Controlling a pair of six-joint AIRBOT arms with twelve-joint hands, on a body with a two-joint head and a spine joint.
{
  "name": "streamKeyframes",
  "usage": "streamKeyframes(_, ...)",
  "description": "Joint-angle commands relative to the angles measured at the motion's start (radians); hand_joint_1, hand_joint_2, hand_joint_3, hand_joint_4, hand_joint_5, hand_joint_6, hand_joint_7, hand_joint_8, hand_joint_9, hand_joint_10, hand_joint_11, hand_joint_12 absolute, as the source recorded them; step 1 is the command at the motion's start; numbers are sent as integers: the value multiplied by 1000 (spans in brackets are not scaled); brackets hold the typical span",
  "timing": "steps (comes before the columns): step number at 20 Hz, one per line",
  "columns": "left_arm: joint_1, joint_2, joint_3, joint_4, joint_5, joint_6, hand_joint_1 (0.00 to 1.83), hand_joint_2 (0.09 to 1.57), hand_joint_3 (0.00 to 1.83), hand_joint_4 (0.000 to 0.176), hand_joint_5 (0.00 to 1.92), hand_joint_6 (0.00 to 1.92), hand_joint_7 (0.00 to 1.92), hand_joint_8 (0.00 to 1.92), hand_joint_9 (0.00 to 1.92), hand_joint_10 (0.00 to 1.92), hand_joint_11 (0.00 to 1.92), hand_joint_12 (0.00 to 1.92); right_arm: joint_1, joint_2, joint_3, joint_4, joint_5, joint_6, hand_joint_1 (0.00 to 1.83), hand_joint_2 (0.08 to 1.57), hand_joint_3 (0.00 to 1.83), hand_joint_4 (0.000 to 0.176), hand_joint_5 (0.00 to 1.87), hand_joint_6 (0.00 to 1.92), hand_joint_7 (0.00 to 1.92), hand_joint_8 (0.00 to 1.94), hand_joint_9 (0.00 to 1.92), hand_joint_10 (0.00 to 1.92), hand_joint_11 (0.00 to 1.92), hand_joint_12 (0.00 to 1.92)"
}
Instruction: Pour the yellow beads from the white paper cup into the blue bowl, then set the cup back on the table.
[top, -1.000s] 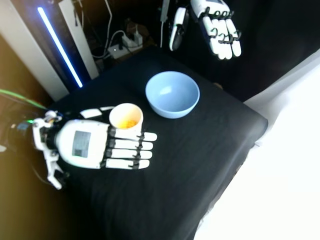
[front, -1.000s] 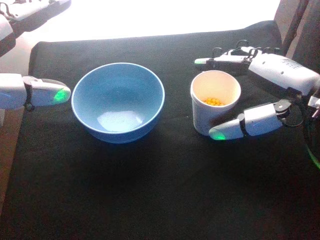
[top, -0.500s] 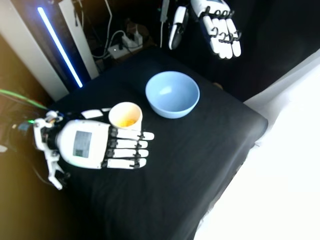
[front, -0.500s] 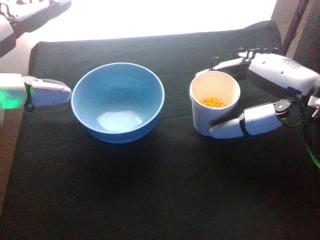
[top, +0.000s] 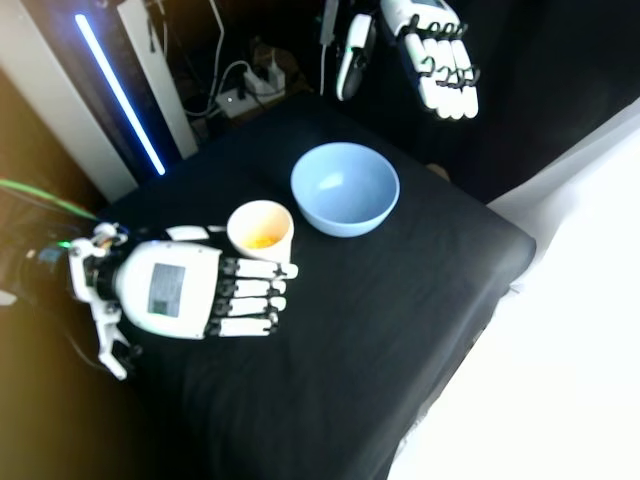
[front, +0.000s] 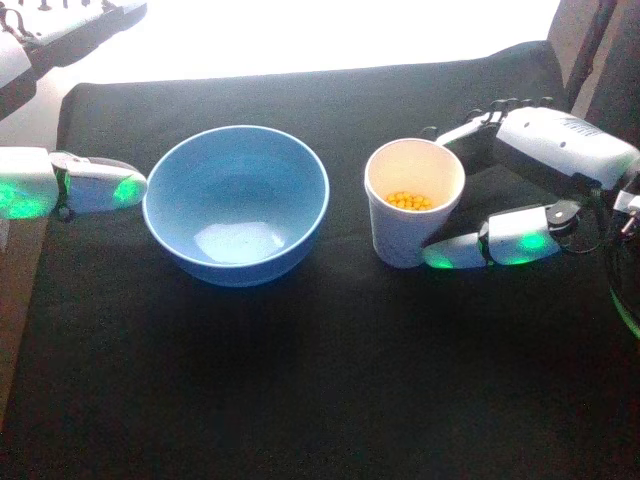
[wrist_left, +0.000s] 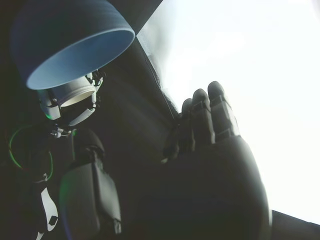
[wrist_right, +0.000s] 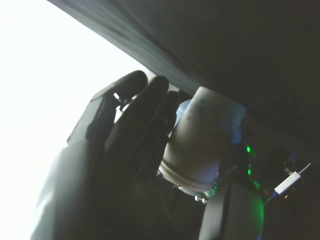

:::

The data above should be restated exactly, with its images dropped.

Controlling a pair of six-joint AIRBOT arms with twelve-joint hands, on a body with a two-joint head and a spine joint.
{
  "name": "streamKeyframes",
  "usage": "streamKeyframes(_, ...)",
  "description": "Joint-angle commands relative to the angles measured at the motion's start (radians); hand_joint_1, hand_joint_2, hand_joint_3, hand_joint_4, hand_joint_5, hand_joint_6, hand_joint_7, hand_joint_8, hand_joint_9, hand_joint_10, hand_joint_11, hand_joint_12 absolute, as the source recorded them; step 1 is the command at the motion's start; numbers are sent as integers: the value multiplied by 1000 (spans in brackets are not scaled); brackets hold the typical span",
  "timing": "steps (comes before the columns): step number at 20 Hz, one per line",
  "columns": "left_arm: joint_1, joint_2, joint_3, joint_4, joint_5, joint_6, hand_joint_1 (0.00 to 1.83), hand_joint_2 (0.09 to 1.57), hand_joint_3 (0.00 to 1.83), hand_joint_4 (0.000 to 0.176), hand_joint_5 (0.00 to 1.92), hand_joint_6 (0.00 to 1.92), hand_joint_7 (0.00 to 1.92), hand_joint_8 (0.00 to 1.92), hand_joint_9 (0.00 to 1.92), hand_joint_10 (0.00 to 1.92), hand_joint_11 (0.00 to 1.92), hand_joint_12 (0.00 to 1.92); right_arm: joint_1, joint_2, joint_3, joint_4, joint_5, joint_6, hand_joint_1 (0.00 to 1.83), hand_joint_2 (0.08 to 1.57), hand_joint_3 (0.00 to 1.83), hand_joint_4 (0.000 to 0.176), hand_joint_5 (0.00 to 1.87), hand_joint_6 (0.00 to 1.92), hand_joint_7 (0.00 to 1.92), hand_joint_8 (0.00 to 1.94), hand_joint_9 (0.00 to 1.92), hand_joint_10 (0.00 to 1.92), hand_joint_11 (0.00 to 1.92), hand_joint_12 (0.00 to 1.92)"
}
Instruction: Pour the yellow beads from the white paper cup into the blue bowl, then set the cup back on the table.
[top, -1.000s] 
[front, -1.000s] 
[top, -0.500s] 
[front, -0.500s] 
[top, +0.000s] 
[front, +0.000s] 
[wrist_left, +0.000s] 
[wrist_right, +0.000s] 

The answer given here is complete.